▶ [TASK DIRECTIONS]:
Tally the lines of the data that include the word "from" and state the total, nothing else.

++++++++++++++++++++

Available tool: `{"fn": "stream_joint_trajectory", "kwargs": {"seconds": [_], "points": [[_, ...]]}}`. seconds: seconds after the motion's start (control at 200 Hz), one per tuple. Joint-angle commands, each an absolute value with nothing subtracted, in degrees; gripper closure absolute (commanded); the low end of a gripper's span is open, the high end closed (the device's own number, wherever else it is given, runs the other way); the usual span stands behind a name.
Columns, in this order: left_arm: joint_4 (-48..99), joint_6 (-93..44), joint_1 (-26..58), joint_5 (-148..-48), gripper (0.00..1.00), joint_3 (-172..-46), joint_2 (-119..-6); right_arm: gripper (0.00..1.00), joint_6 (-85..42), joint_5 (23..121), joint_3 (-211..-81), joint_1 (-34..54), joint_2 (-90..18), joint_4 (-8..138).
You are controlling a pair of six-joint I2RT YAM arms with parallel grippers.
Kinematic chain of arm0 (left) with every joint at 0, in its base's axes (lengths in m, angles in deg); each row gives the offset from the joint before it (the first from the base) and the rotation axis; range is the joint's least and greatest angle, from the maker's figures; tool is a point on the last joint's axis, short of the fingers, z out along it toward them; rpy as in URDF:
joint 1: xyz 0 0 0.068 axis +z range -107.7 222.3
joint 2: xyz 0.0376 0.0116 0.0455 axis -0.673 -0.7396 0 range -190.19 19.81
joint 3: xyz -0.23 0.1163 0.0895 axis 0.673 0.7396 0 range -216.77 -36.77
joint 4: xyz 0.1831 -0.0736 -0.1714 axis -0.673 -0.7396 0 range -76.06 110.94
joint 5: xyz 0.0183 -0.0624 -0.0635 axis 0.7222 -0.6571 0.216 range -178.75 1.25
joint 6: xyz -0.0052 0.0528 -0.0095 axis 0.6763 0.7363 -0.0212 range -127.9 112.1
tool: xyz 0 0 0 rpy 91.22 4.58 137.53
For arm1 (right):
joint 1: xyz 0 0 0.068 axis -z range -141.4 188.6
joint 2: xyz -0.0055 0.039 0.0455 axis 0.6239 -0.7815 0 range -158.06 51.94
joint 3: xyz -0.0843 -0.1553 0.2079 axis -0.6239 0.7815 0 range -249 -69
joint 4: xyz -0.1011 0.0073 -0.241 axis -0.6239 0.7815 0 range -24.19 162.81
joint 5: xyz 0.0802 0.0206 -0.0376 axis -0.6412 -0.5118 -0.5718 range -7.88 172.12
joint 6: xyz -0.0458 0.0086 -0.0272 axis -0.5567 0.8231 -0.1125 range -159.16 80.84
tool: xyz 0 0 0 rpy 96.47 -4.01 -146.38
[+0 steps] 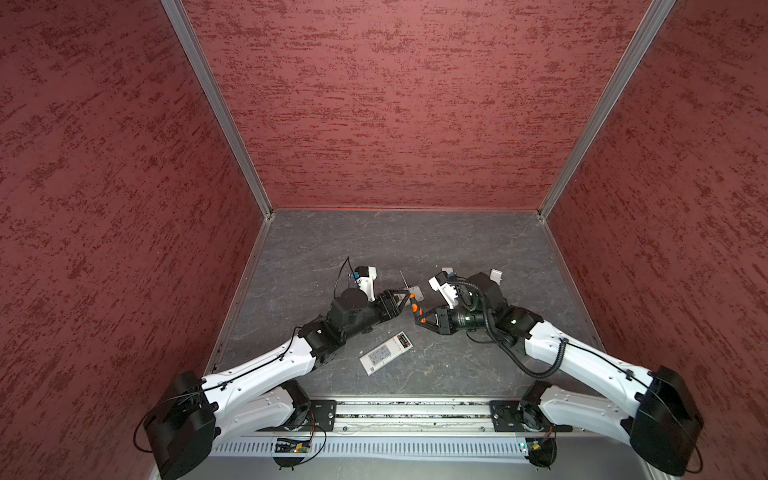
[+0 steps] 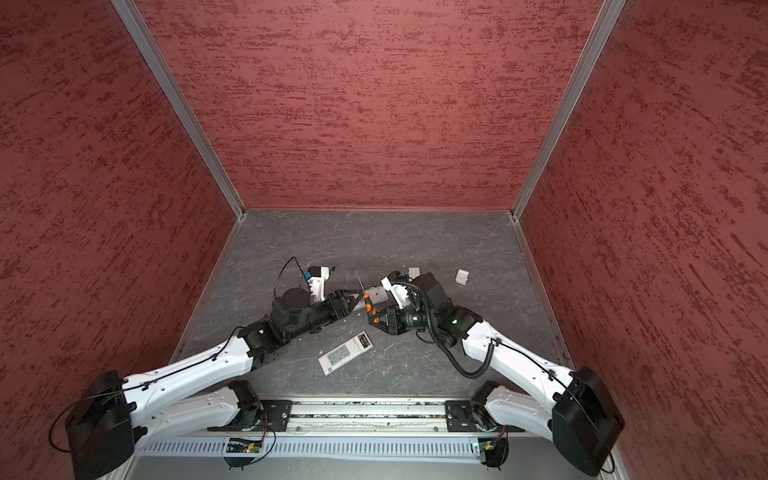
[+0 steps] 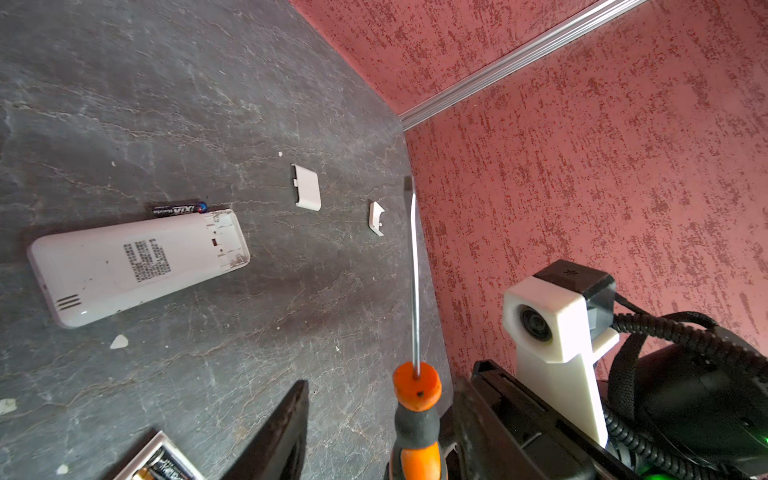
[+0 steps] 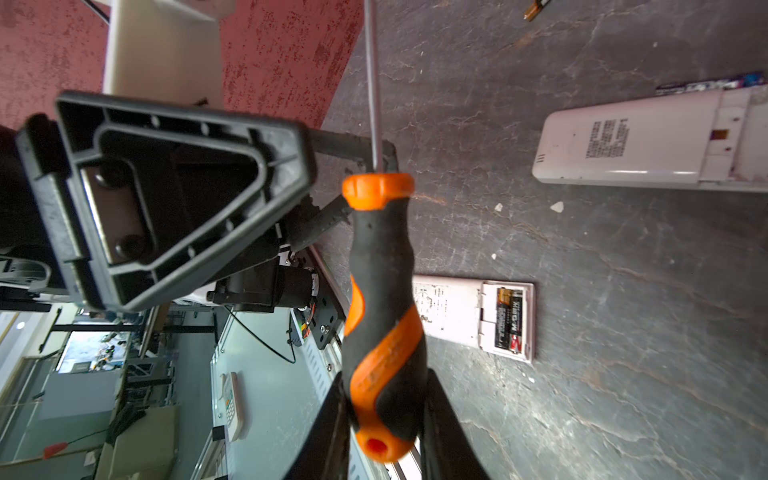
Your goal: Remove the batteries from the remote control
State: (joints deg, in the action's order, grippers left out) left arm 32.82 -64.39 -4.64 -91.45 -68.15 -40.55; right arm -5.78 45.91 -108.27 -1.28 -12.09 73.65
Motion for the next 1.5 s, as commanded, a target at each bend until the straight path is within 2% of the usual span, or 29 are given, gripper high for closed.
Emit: {"fn": "stream_joint_trajectory", "kwargs": {"seconds": [0.0, 0.386, 0.937, 1.187, 1.493], "points": [[36.98, -63.34, -4.9, -92.09, 0.44, -67.84, -41.99, 1.0, -4.72, 42.1, -107.5, -0.56, -11.61, 69.22], [41.0, -63.72, -5.41, -93.74, 0.47, -69.08, -46.03, 1.0, -3.08, 38.99, -106.47, 0.52, -12.36, 65.64], [41.65, -63.14, -6.03, -92.79, 0.67, -69.95, -46.03, 1.0, -2.34, 37.21, -105.76, 1.41, -14.33, 63.6], [40.82, -62.88, -6.02, -92.27, 0.69, -69.73, -45.15, 1.0, -2.34, 37.29, -105.51, 1.55, -14.6, 63.79], [40.97, -62.83, -6.04, -92.4, 0.87, -69.47, -45.14, 1.0, -2.5, 37.29, -105.74, 1.6, -14.6, 64.05]]}}
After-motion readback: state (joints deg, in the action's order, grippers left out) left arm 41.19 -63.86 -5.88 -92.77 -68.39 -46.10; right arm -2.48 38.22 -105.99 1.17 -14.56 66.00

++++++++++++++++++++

▶ [TASK ANSWER]:
2